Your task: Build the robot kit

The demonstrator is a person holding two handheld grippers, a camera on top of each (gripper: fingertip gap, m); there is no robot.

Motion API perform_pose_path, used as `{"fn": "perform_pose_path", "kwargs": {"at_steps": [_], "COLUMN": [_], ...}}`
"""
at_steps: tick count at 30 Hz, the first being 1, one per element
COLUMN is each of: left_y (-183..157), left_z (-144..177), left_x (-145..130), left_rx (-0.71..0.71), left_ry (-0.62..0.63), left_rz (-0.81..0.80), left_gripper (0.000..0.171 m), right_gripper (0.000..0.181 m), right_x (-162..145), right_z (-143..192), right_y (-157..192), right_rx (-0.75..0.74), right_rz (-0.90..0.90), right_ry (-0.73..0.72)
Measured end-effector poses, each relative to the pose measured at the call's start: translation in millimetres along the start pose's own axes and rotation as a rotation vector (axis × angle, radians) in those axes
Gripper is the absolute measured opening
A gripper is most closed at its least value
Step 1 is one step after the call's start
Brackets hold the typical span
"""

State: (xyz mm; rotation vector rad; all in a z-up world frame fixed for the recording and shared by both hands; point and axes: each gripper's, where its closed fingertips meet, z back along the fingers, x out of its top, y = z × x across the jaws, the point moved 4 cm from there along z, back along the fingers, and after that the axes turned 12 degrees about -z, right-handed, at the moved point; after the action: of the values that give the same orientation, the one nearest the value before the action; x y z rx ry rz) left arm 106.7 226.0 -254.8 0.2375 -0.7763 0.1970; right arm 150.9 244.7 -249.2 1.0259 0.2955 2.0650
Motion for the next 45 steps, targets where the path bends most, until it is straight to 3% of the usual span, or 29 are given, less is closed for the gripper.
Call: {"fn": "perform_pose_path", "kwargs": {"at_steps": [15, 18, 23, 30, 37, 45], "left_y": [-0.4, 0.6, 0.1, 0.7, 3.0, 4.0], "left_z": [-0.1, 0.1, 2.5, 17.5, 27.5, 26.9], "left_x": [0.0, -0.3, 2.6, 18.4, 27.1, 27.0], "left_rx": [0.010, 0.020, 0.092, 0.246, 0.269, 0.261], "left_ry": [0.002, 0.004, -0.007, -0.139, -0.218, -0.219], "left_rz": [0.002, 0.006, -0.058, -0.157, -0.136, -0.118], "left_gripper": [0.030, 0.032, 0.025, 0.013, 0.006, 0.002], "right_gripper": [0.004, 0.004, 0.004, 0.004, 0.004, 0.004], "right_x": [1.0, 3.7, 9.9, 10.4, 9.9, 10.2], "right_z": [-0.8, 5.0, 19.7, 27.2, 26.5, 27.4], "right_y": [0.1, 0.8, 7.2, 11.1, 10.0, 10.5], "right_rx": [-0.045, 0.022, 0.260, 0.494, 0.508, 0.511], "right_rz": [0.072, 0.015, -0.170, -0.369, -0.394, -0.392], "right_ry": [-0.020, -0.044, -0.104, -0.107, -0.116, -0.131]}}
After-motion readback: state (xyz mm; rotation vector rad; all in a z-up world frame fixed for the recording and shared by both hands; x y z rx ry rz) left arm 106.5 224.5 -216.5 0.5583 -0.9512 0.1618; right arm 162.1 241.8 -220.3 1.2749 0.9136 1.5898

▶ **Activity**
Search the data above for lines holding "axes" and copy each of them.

▶ **Completed exercise**
Measured end-effector poses, each relative to the pose measured at the call's start: translation in millimetres along the start pose's own axes and rotation as a rotation vector (axis × angle, radians) in those axes
State: (xyz mm; rotation vector rad; all in a z-up world frame fixed for the recording and shared by both hands; point and axes: each gripper's, where its closed fingertips meet, z back along the fingers, x out of its top, y = z × x across the jaws, the point moved 4 cm from there along z, back along the fingers, and after that the axes turned 12 degrees about -z, right-handed, at the moved point; after the action: of the values that give the same orientation, the one nearest the value before the action; x y z rx ry rz) left arm 106.7 226.0 -254.8 0.2375 -0.7763 0.1970; right arm 150.9 244.7 -249.2 1.0259 0.2955 2.0650

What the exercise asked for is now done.